Thursday, December 1, 2011

PIV, PIV-I, PIV-C, CIV-C, IDm (It Don't matta)


The Smart Cards in Government conference last month brought together a very good group of users, solution providers and trade associations’ members to engage on the state of the practice on trusted identities and the use of secure elements.  IDmachines contributed to a pre-conference workshop on PIV-I physical access control and an e-Gov overview for the Kantara Identity Summit.    And despite budget challenges there remains work to be done with standards and programs (acronyms) such as NSTIC, ICAM, OpenID, OAuth, PIV and PIV-I.  

One set of acronyms that were described at the conference were PIV-I, PIV-C and CIV.  So to (quickly) go through how we got here...  First there was PIV (FIPS 201) that begat PIV-I that due to cost begat PIV-C.  When PIV-C became known as PIV compatible it was bad.  Compatibility was too close to interoperability in some minds so a new acronym was requested.  That this lead to the Commercial Identity Verification Credential and CIV, which has nothing to do with identity verification, is another topic for discussion, but onward with PIV-C.

Yes PIV-C as PIV compatible was bad, but PIV Counterfeit is exactly what it is and for this reason PIV-C is a useful way to look at it.  Further the reason it’s a counterfeit can be from the policy and procedures followed in issuing it as well as using un-trusted keys, certificates or other web tokens.  The government should have realized it’s the use case that it doesn’t like not the acronym, ergo PIV-C PIV counterfeit.  CIV should have never come to pass and it’s really not that good an idea to be out there.

Standards for identity proofing and agreement on the authoritative sources of attributes and privileges are one of the current gaps in the identity ecosystem.  PIV-C basically allows ad hoc enrollment and self assertion.  Technically you have a number keys, certificates, interfaces, and at present one or a small number of applets.  Easy to implement as physical access enterprise credential where there is no federation, but a web credential needs to be interoperable.  Is the National Strategy for Trusted Identities in Cyberspace developing un-trusted identities?  I am sure not.  Other part(s) of government’s paranoia over counterfeit credentials has wagged the dog and resulted in a classification that really didn’t need to exist.  There are already, albeit limited, enterprise multipurpose PKI credentials.  Really we should keep people focused on PIV-I and we should keep to a minimum PIV-C and CIV-C, etc.

Ironically, all during the conference it was easy to make this point.  I used a counterfeit credential.  Yes it was wrong and says so on the back, I didn’t do it with the intent of documenting it, and it was an immediate way to demonstrate to the members of the steering committees for the United States Federal government physical security and ICAM initiatives going in with me.  It helps to document security theatre.  I used my demo FRAC credential to get into the Reagan building. (My Federal colleague took a photo).  Test credentials are useful and very real looking.  Mine had a nice shiny chip, security lamination and 4 certificates of course all issued by a rouge certificate authority.  These hardly mattered since it was as a flash pass that I put it to work.  It doesn’t matter what acronym you give it, it’s a counterfeit flash pass.

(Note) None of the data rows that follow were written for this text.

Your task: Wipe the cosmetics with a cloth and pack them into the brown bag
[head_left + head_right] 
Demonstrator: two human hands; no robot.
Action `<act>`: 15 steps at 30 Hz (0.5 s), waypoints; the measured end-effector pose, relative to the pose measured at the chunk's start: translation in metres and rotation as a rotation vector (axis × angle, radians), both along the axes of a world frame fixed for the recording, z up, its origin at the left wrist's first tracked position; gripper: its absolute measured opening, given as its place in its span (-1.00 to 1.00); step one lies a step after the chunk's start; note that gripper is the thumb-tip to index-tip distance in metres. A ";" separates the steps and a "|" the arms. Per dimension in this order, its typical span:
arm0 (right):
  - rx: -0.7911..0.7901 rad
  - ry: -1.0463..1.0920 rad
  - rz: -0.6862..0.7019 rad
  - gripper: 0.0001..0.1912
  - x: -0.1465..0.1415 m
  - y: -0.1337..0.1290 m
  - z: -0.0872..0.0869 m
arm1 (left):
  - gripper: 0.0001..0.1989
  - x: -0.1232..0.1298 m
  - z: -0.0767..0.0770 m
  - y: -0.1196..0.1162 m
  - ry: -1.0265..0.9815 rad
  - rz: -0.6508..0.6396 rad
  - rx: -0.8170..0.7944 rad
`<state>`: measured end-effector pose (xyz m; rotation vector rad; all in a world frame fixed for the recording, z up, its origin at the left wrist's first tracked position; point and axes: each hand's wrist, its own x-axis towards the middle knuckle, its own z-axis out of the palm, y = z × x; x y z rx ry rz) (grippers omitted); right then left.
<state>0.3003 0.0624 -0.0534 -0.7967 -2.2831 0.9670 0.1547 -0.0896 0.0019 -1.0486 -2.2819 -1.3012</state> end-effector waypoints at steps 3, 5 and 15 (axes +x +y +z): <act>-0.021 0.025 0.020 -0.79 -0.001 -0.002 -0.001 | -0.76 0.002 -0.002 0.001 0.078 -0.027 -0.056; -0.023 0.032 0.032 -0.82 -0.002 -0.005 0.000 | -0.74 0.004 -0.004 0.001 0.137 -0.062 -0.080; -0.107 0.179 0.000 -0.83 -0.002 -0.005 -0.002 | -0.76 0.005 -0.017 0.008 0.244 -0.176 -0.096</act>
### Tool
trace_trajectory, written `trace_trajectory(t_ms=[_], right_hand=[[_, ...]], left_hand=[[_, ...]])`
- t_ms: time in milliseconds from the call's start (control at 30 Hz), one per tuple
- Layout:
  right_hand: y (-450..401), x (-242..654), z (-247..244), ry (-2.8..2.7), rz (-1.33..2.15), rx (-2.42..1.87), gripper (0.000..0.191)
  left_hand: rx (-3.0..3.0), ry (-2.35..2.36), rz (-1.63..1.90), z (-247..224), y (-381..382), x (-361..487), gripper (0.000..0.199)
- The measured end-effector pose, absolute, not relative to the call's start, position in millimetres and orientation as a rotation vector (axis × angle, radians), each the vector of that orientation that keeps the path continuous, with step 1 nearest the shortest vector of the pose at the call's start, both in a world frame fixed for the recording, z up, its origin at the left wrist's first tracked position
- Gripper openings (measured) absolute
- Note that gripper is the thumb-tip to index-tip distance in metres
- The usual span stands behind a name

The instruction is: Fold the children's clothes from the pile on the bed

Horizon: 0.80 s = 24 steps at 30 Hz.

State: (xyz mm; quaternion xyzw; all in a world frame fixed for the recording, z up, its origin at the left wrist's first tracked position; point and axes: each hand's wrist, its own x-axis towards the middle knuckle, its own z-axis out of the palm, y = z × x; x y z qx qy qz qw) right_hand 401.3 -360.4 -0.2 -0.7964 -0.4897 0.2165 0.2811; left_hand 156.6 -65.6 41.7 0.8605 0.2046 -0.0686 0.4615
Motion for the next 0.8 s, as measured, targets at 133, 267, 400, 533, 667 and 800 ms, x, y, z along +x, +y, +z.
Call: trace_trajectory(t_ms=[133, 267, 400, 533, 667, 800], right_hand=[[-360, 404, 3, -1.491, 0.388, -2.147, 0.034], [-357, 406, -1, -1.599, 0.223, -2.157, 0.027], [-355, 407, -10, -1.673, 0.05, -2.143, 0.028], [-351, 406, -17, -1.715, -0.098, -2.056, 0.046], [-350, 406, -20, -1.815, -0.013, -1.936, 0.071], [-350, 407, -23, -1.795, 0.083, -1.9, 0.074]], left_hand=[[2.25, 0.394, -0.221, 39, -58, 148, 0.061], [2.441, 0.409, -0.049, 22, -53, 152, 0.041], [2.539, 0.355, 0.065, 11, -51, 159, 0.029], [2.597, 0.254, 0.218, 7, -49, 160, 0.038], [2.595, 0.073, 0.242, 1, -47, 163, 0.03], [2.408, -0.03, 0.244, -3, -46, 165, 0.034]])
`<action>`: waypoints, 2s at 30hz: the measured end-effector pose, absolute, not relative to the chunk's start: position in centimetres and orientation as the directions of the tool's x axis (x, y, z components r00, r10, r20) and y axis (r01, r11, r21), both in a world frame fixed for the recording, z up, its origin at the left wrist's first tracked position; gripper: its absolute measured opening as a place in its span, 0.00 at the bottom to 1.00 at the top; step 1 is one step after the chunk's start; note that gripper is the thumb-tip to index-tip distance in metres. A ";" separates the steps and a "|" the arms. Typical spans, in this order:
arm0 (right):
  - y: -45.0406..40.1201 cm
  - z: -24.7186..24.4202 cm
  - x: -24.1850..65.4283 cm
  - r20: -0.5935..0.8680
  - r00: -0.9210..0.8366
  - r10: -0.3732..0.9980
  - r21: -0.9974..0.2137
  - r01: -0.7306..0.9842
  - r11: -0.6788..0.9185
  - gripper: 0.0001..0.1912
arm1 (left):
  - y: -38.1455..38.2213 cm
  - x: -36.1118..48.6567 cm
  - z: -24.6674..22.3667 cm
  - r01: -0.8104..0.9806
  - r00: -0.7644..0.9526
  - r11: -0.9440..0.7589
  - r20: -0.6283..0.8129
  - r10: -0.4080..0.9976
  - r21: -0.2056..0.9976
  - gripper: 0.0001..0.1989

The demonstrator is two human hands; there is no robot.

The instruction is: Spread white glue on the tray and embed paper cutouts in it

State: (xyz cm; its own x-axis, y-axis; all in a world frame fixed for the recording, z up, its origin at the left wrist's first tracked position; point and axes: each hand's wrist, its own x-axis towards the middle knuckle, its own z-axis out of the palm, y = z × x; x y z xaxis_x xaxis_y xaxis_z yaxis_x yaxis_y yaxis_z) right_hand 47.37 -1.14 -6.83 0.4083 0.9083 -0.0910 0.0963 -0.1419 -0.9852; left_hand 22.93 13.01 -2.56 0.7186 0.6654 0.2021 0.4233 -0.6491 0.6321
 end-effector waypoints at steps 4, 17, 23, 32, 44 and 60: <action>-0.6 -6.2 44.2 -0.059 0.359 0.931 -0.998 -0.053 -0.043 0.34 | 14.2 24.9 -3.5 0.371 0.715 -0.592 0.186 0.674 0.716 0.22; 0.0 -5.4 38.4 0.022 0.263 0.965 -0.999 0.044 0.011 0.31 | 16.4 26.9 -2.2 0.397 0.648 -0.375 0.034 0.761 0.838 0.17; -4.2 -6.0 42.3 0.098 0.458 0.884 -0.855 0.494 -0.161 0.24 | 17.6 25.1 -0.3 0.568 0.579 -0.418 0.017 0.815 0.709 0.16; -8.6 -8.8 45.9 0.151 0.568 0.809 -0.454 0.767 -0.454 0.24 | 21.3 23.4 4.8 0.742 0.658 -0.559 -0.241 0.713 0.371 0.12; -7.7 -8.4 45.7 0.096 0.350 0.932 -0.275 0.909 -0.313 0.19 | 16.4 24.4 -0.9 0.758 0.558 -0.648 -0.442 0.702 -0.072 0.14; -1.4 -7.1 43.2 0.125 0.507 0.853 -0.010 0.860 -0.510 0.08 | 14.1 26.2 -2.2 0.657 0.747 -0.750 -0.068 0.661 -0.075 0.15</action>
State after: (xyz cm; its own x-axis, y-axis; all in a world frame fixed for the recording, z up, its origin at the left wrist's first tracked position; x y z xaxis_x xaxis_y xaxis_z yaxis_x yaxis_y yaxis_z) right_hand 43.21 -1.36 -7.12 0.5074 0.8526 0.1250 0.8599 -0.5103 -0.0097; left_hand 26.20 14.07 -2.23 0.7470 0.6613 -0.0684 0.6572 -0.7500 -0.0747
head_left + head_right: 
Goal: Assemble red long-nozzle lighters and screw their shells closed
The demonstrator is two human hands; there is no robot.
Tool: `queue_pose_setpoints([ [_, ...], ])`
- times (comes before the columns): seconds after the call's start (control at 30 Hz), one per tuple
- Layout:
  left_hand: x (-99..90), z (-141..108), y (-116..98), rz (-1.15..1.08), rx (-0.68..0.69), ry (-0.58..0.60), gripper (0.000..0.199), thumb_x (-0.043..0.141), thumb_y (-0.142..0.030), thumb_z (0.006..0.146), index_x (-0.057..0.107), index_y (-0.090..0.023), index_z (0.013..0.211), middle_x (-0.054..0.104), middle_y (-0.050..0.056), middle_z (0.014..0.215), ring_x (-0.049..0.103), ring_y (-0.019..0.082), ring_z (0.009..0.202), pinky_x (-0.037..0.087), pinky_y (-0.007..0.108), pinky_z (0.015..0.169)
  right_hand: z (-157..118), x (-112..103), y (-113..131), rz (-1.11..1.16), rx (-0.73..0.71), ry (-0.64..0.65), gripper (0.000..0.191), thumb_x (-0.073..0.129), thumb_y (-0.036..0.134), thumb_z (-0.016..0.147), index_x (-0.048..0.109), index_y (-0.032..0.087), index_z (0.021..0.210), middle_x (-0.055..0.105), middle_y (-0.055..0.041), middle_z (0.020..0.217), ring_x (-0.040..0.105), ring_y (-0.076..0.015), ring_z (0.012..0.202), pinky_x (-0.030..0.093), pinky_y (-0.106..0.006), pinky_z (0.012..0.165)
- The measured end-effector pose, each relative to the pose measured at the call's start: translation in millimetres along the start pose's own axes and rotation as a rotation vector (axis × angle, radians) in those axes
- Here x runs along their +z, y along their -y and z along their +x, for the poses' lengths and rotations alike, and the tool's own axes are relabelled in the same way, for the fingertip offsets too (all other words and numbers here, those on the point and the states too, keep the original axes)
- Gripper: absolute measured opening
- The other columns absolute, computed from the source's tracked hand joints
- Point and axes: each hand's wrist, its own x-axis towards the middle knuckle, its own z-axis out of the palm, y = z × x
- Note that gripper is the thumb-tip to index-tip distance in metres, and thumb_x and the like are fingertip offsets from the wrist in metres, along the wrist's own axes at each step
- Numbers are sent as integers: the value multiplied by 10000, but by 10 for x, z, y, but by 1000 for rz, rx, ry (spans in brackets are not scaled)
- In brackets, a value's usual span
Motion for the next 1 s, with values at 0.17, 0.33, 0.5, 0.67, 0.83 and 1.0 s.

This gets to the real point.  Rather than focus on acronyms focus on strong authentication.  This does not mean vague requirements but rather electronic verification including trust of the issuer.  

Counterfeits exist; ask any teenager, the way to beat them is not to rename them it’s to make sure you do a real job of checking them.  The security theatre of the flash pass at government buildings and for that matter at airports (ultraviolet pens?) has to cease. 

And it’s about more than authentication.  
  1. Make sure you have established identities to the assurance level needed for individuals’ roles.
  2. Make sure there is a separation of roles among the people enforcing the process
  3. Make sure the identity is bound properly to the credential
  4. Perform cryptographic challenge of the credential and validation of issuer along with checks against other access control (black and/or white) lists.
  5. Don’t truncate the identifier (which is different than hashing them and yes, you will need to upgrade infrastructure to accomplish this).
  6. Match the level of authentication to the assets being protected.
  7. Protect secrets, personally identifiable information and the cryptographic processing.
  8. Use standards based technology and policy.
  9. Only procure systems that can do this.
  10. Only procure systems from vendors and integrators that have demonstrated they can do this at a system level.  (The weakest link is the strength of the chain).
  11. Implement and automate the controls that audit and alert to the above.
Guidance can and will need to provide more details including curriculum, security controls, specific approvals (products and certifications) that support the above.  This takes times (it’s been going on for decades).  Offer a glass of water (or age and situation appropriate beverage) not a fire hose.  While this may not be simple it can be simply said.  And it can start in a way that not an acronym need be found.